The pay networks go for a big, bold injunction in a copyright infringement lawsuit against several websites.

The match between boxers Floyd Mayweather, Jr. and Manny Pacquiao hasn't even begun, and yet, Showtime Networks, HBO and the boxers' promotional outfits have filed a joint lawsuit that demands significant relief from alleged copyright infringement.

On Tuesday, the pay networks threw their punches in California federal court against "John Doe 1 d/b/a boxinghd.net," "John Doe 2 d/b/a sportship.org" and seven other anonymous defendants.
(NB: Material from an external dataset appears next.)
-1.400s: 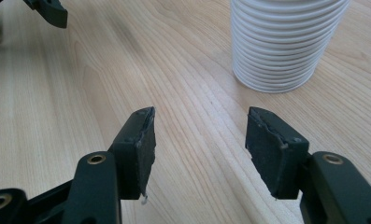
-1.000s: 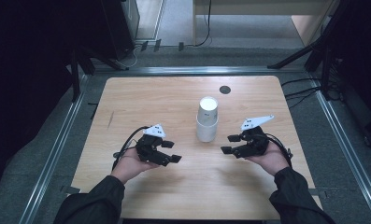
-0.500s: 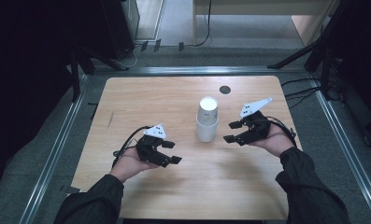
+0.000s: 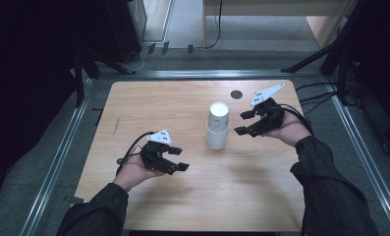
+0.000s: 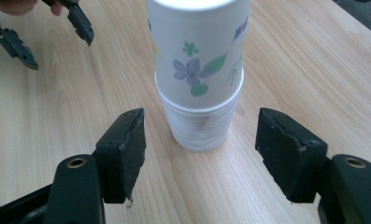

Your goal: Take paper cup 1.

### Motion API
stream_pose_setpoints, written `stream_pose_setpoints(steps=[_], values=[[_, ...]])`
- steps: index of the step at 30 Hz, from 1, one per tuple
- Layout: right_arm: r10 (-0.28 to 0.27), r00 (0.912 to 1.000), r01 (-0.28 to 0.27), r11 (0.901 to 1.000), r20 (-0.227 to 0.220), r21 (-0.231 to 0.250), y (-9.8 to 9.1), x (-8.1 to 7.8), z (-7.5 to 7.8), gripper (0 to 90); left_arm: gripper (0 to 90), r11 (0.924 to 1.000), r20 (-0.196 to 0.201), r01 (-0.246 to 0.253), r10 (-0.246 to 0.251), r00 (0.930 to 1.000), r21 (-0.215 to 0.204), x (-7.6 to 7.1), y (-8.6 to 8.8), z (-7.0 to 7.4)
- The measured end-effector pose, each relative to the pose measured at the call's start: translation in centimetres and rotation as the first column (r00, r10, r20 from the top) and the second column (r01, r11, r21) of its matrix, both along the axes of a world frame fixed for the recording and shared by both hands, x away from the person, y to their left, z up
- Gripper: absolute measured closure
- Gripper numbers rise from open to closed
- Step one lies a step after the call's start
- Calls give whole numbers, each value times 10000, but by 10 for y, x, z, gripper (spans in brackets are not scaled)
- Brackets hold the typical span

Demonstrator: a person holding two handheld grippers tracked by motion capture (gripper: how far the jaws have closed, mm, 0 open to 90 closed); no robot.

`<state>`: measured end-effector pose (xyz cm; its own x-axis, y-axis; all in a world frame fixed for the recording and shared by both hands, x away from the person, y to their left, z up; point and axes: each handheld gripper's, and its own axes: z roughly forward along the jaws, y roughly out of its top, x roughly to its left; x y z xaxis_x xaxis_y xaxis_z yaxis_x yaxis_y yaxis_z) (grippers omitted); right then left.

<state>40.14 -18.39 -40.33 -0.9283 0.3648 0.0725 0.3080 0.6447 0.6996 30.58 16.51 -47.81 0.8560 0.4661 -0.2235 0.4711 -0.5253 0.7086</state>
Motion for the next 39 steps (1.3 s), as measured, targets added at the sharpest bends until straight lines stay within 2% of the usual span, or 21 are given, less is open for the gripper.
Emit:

After investing tens of millions of dollars in the highly-anticipated fight that will be available to consumers on Saturday for $89 to $100, Showtime and HBO are attacking a couple of websites which are said to be advertising "an unauthorized live Internet stream of the coverage in California and elsewhere."
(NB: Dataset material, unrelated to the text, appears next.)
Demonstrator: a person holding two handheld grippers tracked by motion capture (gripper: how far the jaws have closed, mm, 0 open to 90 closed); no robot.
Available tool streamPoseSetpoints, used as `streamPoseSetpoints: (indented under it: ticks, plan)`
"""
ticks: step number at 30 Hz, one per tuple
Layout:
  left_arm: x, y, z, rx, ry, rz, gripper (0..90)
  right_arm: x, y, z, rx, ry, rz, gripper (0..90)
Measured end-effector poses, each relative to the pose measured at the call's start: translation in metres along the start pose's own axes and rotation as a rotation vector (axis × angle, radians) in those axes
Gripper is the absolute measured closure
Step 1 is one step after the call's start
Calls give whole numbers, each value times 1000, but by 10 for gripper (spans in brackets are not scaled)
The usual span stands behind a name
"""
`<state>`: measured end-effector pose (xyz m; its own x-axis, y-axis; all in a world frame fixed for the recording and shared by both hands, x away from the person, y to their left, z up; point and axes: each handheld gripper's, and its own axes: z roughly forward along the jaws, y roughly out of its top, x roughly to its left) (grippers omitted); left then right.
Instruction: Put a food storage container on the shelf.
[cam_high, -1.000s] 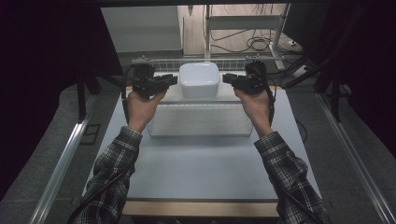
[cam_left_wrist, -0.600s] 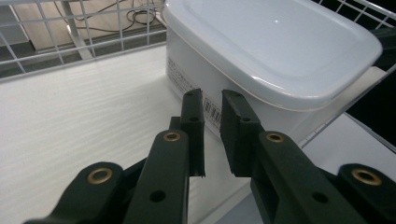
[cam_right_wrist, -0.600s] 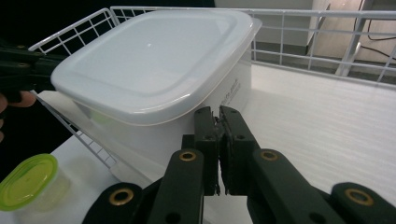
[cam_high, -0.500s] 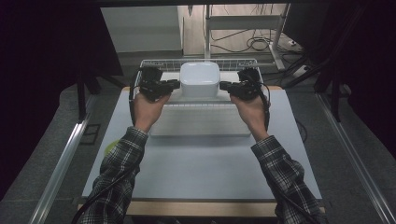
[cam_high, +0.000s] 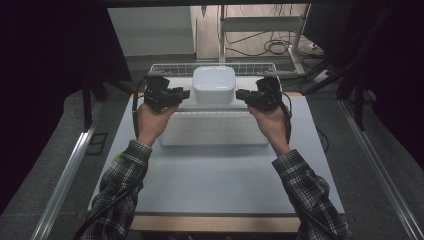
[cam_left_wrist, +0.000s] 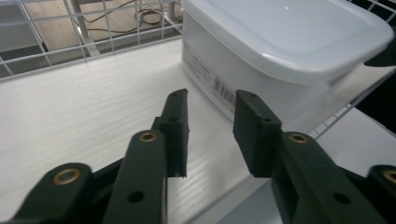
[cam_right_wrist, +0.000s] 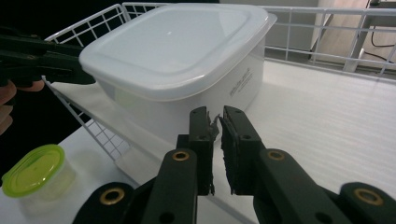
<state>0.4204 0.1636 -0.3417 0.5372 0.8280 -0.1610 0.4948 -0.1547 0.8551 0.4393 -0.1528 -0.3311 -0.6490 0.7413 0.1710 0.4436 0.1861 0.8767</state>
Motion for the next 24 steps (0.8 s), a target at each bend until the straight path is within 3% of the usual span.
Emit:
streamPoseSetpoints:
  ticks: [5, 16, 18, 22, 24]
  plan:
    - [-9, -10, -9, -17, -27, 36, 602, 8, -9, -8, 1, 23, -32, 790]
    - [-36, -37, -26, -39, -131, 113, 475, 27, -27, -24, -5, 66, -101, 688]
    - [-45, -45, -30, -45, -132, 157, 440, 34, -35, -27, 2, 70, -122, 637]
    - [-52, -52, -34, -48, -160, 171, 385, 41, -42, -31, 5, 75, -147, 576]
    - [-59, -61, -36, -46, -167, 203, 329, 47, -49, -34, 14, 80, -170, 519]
The lawsuit points out that boxinghd.net has a page that is titled "Watch Mayweather vs. Pacquiao Online Free," and users that click are eventually taken to a splash page with a countdown clock and an image of Mayweather and Pacquiao.

"In sum, the only content on Defendants’ websites promotes and/or monetizes their intention to infringe Plaintiffs’ rights by streaming the Coverage without authorization," states the lawsuit. "Plaintiffs are informed and believe that Defendants are on actual notice of Plaintiffs’ rights but nevertheless intend to proceed with their unauthorized and infringing live stream of the Coverage."

False advertising? Understandable. Misappropriation of publicity rights? Maybe. But those aren't the claims being made. Instead, the plaintiffs are claiming direct, contributory and vicarious copyright infringement. Here's where the lawsuit becomes provocative.

Certainly in the past, large concert promotion companies and the WWE have brought lawsuits against John Does in advance of a large event. Those lawsuits, though, have typically involved trademark claims, but more importantly, have sought a slightly different form of relief. Last year, for instance, on the verge of Wrestlemania, the professional wrestling league wanted the power to seize bootleg goods that appeared around the Superdome in New Orleans once they showed up.

In this case, Showtime and HBO are not only asking for a restraining order against those directly involved in "anticipated" copyright infringement, they're asking for a judge to order other service providers — "including all registrars, hosts, name servers, site acceleration providers, providers of video delivery resources, and providers of computer and network resources through which video transits" — from enabling and facilitating the John Does.

And it doesn't stop there. The plaintiffs want to be awarded actual damages, profits and statutory damages — and even want the court to award them the costs of bringing the lawsuit and conducting the investigation. Again, for something that hasn't yet happened.